Fragile X mental retardation syndrome: DNA diagnosis and carrier detection in New Zealand families.

AIMS

To establish a DNA-based test for the diagnosis and carrier detection of fragile X syndrome, and to investigate the nature of the mutation and patterns of inheritance in New Zealand families.

METHODS

A probe for the FRAXA region was generated by polymerase chain reaction, cloned in a plasmid vector, and its structure was confirmed by DNA sequencing.
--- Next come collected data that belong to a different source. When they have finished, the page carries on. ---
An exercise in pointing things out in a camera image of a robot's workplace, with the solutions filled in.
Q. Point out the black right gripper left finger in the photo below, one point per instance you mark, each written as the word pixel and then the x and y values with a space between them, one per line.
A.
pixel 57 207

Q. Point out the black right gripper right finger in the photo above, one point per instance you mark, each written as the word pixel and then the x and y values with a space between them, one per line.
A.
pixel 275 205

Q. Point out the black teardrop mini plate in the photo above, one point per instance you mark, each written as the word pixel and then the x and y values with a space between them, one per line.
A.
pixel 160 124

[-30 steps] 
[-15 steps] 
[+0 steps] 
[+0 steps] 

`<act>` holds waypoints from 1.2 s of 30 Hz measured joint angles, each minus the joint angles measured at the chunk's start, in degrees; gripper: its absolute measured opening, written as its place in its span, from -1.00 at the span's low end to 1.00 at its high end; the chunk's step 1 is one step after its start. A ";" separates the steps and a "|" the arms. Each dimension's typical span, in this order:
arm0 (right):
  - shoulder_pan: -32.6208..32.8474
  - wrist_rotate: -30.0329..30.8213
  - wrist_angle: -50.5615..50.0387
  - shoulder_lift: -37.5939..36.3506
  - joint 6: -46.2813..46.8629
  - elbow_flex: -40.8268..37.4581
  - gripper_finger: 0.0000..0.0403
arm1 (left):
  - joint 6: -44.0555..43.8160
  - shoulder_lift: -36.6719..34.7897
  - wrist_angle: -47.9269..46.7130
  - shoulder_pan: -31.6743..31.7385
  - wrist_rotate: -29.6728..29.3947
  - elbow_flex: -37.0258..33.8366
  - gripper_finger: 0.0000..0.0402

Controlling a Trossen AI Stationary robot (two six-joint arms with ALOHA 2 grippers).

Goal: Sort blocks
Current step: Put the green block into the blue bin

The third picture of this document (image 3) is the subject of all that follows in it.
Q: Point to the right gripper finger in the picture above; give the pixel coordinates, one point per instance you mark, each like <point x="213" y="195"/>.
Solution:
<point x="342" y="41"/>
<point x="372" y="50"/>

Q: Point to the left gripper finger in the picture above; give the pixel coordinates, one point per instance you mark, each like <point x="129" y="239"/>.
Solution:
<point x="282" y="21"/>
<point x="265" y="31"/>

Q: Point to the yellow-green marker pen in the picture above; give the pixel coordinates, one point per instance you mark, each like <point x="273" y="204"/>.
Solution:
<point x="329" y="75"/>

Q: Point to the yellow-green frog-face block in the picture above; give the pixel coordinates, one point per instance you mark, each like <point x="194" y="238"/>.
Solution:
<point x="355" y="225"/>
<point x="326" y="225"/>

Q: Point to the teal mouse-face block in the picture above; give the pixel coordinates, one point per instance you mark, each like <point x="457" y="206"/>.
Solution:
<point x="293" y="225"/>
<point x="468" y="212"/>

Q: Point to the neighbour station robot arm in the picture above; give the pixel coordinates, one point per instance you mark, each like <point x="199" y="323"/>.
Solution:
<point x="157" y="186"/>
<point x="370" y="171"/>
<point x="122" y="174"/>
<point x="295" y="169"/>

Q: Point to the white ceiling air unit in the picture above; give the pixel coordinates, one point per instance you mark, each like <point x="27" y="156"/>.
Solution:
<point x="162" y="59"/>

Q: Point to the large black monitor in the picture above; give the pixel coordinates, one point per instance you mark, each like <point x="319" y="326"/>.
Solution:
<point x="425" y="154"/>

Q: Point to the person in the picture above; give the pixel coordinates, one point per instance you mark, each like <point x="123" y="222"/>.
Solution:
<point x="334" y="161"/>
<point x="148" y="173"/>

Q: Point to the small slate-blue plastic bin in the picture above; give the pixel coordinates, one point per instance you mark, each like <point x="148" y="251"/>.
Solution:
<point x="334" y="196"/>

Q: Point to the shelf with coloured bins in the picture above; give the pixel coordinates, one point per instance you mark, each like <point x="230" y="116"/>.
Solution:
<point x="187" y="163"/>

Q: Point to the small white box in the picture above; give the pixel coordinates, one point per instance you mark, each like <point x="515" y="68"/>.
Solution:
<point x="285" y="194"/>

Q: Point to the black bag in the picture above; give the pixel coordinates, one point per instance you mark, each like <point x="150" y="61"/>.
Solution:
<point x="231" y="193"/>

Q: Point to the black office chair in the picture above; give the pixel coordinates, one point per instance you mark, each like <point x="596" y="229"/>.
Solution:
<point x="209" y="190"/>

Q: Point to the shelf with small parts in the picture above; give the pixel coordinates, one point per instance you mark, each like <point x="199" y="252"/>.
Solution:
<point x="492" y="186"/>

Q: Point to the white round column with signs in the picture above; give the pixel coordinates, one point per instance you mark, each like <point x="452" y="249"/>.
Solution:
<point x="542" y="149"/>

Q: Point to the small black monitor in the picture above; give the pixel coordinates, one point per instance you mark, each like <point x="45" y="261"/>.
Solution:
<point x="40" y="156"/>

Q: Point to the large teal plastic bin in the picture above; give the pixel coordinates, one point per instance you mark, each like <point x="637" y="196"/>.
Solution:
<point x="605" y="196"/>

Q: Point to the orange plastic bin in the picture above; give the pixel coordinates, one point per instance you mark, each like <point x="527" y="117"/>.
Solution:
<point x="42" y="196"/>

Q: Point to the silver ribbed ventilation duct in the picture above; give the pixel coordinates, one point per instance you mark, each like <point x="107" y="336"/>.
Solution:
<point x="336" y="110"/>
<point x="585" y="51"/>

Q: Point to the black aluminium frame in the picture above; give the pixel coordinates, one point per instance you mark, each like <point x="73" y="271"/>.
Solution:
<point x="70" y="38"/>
This probe was used in a Southern blot assay to detect full mutations or premutations associated with fragile X syndrome in DNA from peripheral blood samples submitted to our laboratory for routine testing.

RESULTS

We tested 379 individuals from throughout New Zealand. Full mutations were found in 29 males, leading to a fragile X diagnosis, or confirmation of an earlier cytogenetic diagnosis. Premutations were detected in 45 females and 11 males, all of whom are asymptomatic carriers of the disease.

CONCLUSIONS

The DNA test is rapid and accurate, in contrast to the cytogenetic test. It allows unequivocal detection of carriers, enabling effective counselling, prenatal testing, and more generalised screening of at-risk populations. Our discovery of one large pedigree with many carriers and no prior history of X-linked mental retardation demonstrates that the DNA test is appropriate even in apparently sporadic cases of mental retardation.